[[ TASK INPUTS, beginning ]]

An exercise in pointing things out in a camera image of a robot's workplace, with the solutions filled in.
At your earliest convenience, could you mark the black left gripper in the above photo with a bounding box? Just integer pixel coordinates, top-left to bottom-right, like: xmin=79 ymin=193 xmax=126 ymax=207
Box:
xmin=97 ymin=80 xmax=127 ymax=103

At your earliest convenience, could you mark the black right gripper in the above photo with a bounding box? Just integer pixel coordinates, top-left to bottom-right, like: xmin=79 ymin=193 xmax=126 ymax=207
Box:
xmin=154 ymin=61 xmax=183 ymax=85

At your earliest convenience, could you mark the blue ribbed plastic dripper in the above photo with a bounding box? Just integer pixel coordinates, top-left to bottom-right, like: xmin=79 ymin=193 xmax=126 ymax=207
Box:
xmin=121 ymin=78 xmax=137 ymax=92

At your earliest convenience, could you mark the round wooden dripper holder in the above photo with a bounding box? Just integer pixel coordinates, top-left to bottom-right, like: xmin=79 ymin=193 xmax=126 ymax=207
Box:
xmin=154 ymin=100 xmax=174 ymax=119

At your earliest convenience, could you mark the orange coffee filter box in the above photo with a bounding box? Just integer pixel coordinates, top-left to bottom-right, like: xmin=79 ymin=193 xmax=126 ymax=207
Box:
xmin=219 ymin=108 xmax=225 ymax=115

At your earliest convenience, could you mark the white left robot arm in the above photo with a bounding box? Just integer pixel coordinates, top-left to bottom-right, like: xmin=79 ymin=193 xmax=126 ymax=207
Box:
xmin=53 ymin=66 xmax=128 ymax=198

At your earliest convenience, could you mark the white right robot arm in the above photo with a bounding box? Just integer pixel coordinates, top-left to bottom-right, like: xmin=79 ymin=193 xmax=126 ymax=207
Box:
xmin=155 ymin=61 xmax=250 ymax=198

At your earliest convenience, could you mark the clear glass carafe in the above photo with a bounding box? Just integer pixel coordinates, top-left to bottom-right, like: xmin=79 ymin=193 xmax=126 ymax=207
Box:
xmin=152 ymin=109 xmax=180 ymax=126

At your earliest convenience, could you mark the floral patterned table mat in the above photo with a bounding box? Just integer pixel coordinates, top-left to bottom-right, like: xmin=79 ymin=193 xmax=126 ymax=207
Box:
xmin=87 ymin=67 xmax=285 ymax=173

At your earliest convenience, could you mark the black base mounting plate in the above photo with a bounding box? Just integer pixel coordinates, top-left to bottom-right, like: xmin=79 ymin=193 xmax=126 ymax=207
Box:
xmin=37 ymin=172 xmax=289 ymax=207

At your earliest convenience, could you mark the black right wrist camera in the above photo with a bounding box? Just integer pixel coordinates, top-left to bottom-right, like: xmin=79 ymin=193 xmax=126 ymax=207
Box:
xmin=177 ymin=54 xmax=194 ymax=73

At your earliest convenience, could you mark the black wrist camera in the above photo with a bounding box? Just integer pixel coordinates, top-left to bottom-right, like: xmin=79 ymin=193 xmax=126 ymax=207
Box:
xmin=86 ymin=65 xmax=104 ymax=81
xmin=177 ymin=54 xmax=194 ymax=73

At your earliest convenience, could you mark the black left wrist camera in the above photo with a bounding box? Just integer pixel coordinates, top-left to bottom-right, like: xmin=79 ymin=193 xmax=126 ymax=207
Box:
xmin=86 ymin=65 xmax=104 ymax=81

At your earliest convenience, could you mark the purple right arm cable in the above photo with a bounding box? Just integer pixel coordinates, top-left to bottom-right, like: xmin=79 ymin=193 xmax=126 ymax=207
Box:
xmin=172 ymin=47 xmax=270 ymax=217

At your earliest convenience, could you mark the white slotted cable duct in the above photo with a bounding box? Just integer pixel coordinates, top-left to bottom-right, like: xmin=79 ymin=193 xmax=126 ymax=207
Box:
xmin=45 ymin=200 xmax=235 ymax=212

[[ TASK INPUTS, end ]]

Please copy all lines of the listing in which the string "cable" occurs.

At your earliest convenience, could you mark the purple right arm cable in the above photo with a bounding box? Just integer pixel coordinates, top-left to bottom-right, like: xmin=79 ymin=193 xmax=126 ymax=207
At your earliest convenience, could you mark the white slotted cable duct in the above photo with a bounding box? Just integer pixel coordinates, top-left to bottom-right, like: xmin=79 ymin=193 xmax=126 ymax=207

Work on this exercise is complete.